> DIRECTIONS: Print the lines below from the line with "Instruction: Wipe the" to the line with "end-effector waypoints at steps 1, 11" exactly, keeping both ends, and print no pictures.
┌─ INPUT DATA
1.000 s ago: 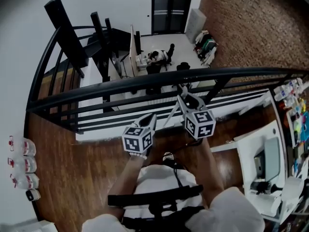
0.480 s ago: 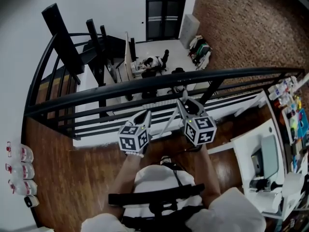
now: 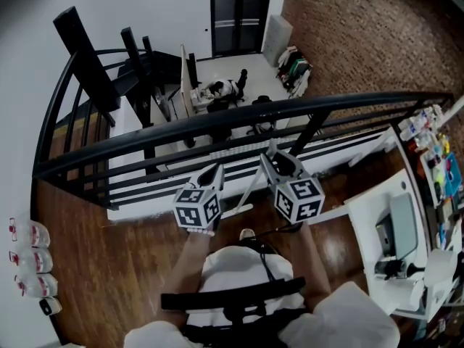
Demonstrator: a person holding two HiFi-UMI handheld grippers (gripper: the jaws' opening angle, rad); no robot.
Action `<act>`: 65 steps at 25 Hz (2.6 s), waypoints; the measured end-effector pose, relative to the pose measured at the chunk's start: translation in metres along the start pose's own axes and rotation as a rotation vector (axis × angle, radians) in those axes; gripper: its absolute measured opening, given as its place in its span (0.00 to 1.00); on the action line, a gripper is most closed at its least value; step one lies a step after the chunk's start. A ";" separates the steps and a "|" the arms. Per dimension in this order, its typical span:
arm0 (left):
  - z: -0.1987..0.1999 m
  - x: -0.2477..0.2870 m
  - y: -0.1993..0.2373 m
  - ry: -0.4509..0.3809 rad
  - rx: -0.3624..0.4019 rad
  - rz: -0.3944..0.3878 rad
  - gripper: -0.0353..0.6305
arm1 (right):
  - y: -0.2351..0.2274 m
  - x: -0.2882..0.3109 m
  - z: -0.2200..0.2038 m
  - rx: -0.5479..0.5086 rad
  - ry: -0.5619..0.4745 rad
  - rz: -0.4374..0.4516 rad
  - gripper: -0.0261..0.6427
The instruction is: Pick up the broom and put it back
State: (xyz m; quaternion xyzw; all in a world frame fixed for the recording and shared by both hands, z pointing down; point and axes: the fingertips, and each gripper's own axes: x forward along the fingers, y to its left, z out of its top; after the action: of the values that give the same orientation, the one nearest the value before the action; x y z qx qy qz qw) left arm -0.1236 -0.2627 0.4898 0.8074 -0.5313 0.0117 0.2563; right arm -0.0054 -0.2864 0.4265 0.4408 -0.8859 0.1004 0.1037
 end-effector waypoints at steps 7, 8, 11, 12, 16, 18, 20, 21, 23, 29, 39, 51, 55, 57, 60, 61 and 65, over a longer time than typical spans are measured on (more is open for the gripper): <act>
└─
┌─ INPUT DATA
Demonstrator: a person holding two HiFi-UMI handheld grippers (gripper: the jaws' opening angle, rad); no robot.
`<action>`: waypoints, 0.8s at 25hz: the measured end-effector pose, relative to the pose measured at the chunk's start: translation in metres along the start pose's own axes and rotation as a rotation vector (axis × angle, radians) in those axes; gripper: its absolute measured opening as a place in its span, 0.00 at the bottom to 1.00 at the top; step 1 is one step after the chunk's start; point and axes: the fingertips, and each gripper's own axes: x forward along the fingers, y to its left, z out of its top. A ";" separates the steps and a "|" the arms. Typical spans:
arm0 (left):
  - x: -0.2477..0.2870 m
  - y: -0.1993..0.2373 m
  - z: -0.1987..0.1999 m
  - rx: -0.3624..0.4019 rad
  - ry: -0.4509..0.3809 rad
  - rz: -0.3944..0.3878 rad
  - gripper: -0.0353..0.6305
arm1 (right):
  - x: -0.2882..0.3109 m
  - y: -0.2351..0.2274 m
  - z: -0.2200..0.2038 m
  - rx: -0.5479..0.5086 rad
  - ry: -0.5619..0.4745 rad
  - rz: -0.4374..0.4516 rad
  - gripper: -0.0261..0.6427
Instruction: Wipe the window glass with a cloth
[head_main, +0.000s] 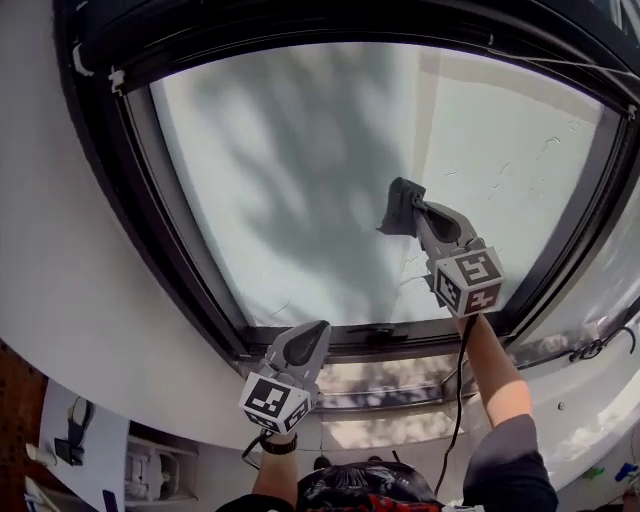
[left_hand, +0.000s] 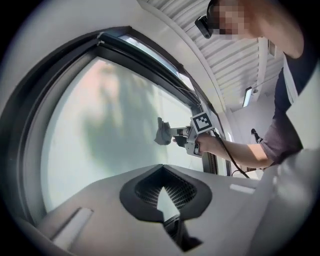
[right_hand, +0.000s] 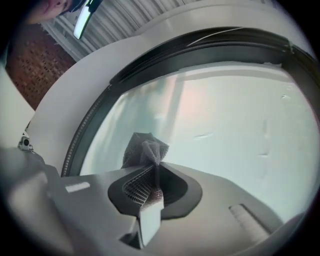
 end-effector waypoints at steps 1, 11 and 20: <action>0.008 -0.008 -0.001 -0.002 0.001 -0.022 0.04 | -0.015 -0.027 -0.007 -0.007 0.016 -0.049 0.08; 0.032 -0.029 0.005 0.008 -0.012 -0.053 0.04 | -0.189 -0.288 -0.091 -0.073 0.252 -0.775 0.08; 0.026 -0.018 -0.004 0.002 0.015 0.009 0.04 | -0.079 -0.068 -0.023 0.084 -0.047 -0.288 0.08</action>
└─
> RESPONSE TO THIS TASK:
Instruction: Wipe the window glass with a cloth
[head_main, +0.000s] 
[left_hand, +0.000s] 
[right_hand, +0.000s] 
 end-effector waypoints at steps 1, 11 and 20: <action>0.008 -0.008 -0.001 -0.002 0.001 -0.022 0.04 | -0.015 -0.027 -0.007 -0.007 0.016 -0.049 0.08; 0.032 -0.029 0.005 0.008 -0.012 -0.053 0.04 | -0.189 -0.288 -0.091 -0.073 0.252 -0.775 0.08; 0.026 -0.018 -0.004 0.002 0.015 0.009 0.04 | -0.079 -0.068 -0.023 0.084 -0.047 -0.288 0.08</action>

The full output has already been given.